Three-year-old Tajmere Clark died an unnatural death on a recent Sunday. While on a drunken rampage, a crazed gunman shot and killed the African-American toddler in her East New York home. When Melvin Van Peebles wrote his 1971 musical Ain't Supposed to Die a Natural Death: Tunes From Blackness, he must have hoped that things would be different by 2006. No such luck. Two days before the Brooklyn shooting, Van Peebles stood in the back of the club T New York in Midtown. There, the Classical Theater of Harlem is reviving his Broadway musical for a rapacious city where black citizens still die unnaturally every day. Yet in spite of the topical title, the production feels more like a parody of a Fat Albert episode than a social commentary on urban violence and struggle.

The characters are Shaft-era stereotypes, including pimps, prostitutes, bag ladies, drug dealers, and cops. Or, more specifically, "Fatso," "Big Titties," "The Dyke," and "Sweet Daddy," among others. Interestingly, Van Peebles penned Ain't Supposed to Die at the same time he was working on Sweet Sweetback's Baadasssss Song, which has been called the first "blaxploitation" film. The connection between the two is undeniable.

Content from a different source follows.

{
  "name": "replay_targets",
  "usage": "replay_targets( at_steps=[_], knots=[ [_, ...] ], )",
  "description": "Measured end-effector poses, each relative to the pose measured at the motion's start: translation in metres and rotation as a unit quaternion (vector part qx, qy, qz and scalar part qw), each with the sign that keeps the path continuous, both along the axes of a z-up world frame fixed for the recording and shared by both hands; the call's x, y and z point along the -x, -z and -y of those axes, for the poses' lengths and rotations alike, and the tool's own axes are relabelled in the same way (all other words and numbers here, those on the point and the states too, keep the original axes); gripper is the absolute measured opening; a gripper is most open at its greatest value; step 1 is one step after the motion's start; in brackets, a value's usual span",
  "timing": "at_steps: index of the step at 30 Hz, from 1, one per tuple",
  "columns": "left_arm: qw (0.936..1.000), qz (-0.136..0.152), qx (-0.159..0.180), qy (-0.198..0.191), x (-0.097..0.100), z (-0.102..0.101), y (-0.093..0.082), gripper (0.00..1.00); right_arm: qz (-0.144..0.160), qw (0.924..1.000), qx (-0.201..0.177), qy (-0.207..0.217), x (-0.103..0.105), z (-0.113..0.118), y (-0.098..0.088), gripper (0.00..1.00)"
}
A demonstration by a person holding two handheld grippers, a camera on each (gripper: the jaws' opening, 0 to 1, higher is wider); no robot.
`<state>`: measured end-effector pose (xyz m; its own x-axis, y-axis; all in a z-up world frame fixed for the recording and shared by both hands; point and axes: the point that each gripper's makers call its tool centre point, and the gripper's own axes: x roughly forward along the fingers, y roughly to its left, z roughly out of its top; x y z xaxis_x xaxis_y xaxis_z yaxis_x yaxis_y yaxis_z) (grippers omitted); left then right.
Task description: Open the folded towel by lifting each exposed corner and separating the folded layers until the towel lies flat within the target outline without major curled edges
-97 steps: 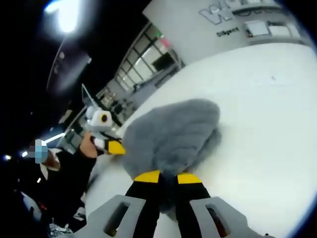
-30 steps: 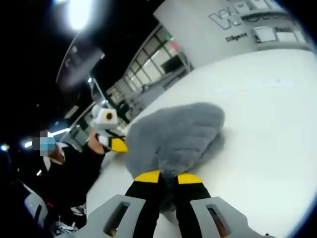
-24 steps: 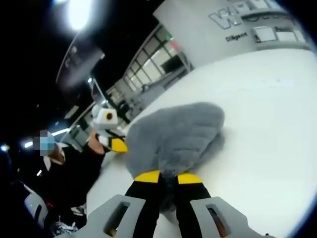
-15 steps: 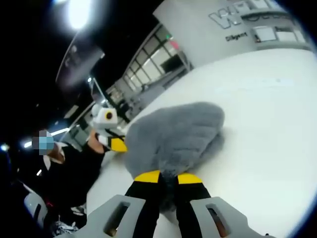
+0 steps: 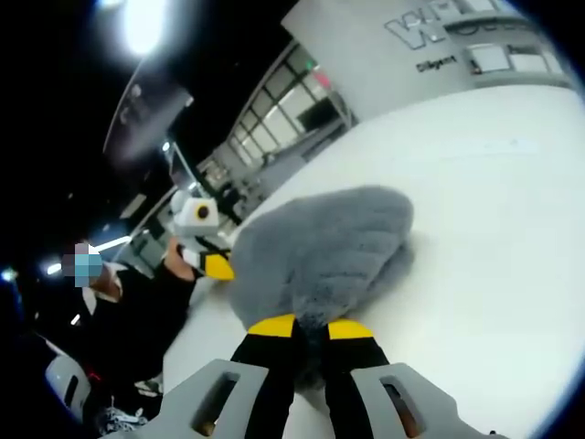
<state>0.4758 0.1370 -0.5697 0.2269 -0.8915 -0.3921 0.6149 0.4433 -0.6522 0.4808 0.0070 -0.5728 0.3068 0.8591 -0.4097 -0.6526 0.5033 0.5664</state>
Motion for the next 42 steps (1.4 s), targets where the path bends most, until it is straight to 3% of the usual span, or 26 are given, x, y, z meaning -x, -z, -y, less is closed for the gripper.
replay_targets(
  at_steps=[18,20,22,23,25,27,29,32,34,37,38,42],
  knots=[
    [1.0000,0.003,0.001,0.003,0.013,0.011,0.002,0.04,-0.001,1.0000,0.001,0.000,0.001,0.000,0.001,0.06],
    [0.9997,0.020,0.005,0.009,0.013,0.011,0.002,0.05,-0.001,1.0000,0.000,-0.004,0.002,0.000,0.001,0.08],
    [0.9971,0.077,0.000,0.000,0.004,0.010,-0.002,0.07,0.018,0.9998,0.005,-0.001,0.001,0.001,0.000,0.10],
    [0.9942,0.106,-0.017,0.013,0.005,0.008,-0.002,0.10,0.025,0.9996,0.008,-0.005,0.002,0.000,0.000,0.12],
    [0.9907,0.131,-0.028,0.027,0.009,0.008,-0.002,0.22,0.040,0.9990,0.015,-0.015,0.005,-0.002,-0.001,0.21],
    [0.9873,0.154,-0.029,0.024,0.007,0.007,-0.005,0.42,0.078,0.9960,0.034,-0.027,0.005,-0.001,0.000,0.39],
    [0.9817,0.187,-0.024,0.030,0.005,0.004,-0.013,0.62,0.097,0.9939,0.043,-0.030,0.006,-0.003,0.000,0.69],
    [0.9720,0.234,-0.015,0.019,0.001,-0.001,-0.029,0.87,0.112,0.9922,0.033,-0.043,0.012,-0.008,-0.008,0.93],
    [0.9614,0.275,-0.018,0.009,-0.005,-0.007,-0.040,0.99,0.136,0.9890,0.028,-0.049,0.013,-0.010,-0.015,1.00],
    [0.9445,0.324,-0.043,-0.032,-0.022,-0.021,-0.052,1.00,0.180,0.9824,0.033,-0.038,0.003,-0.006,-0.026,1.00],
    [0.9379,0.339,-0.048,-0.054,-0.030,-0.026,-0.058,1.00,0.223,0.9739,0.040,-0.020,-0.007,-0.002,-0.036,1.00],
    [0.9261,0.354,-0.065,-0.114,-0.046,-0.043,-0.066,1.00,0.286,0.9568,0.046,0.025,-0.025,0.011,-0.057,1.00]
  ],
)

The production takes place in a nightclub where audience members sit at banquettes surrounding the dance floor, at bistro tables in the middle of the floor, and in a balcony overlooking it. The actors climb over and around the audience and play off of the people seated closest to the center. Two-for-one drink tickets can be purchased at the box office window, so you can sip your Tanqueray and tonic while watching street violence re-enacted near, or sometimes on, your table.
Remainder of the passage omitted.